Alaska News

For parents behind 'Bree's Law,' a blunt education in Alaska politics

Just about every day, a mother and father arrive at the Alaska Legislature's Anchorage office to plead with lawmakers. Their names are Butch and Cindy Moore and they are getting a blunt education in politics in this fraught season of Alaska lawmaking.

Cindy Moore looks familiar: Her corkscrew curls and soft features mirror her youngest daughter, Breanna Moore. Police say Breanna was shot and killed by her boyfriend at an Anchorage Hillside home a year ago this month. She was 20, a woman who could load a snowmachine onto a trailer, hunt for grouse and fix a dead jet-ski battery with no help from anyone.

The black eyes her friends later told them about had been hidden behind sunglasses.

After her death, her family dedicated themselves to passing a law they say might have saved their daughter from a violent relationship that turned deadly.

They say that what they want is simple: for dating violence education to be taught to middle- and high-school students in Alaska public schools.

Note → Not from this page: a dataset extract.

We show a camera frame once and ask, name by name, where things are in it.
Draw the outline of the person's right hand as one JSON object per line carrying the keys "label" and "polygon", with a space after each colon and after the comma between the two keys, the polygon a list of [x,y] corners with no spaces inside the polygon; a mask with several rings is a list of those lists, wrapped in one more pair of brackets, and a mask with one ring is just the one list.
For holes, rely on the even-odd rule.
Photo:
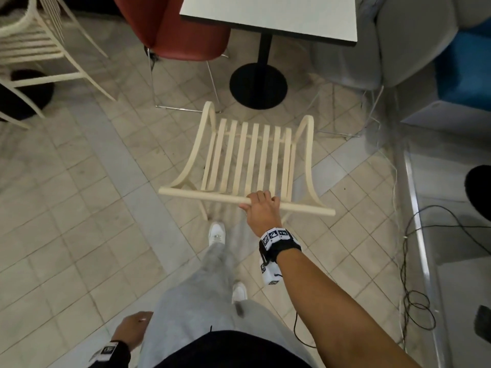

Bree's Law, as the provision came to be known after Breanna's nickname, is attached in the Legislature to "Erin's Law," a bill mandating sexual assault prevention education that has become, to some, a symbol of legislative dysfunction.

Gov. Bill Walker felt so strongly about Erin's Law that he ordered legislators to work on it when they convened for their first special session in April, in addition to budget negotiations that will force a government shutdown if they are not resolved by the end of June.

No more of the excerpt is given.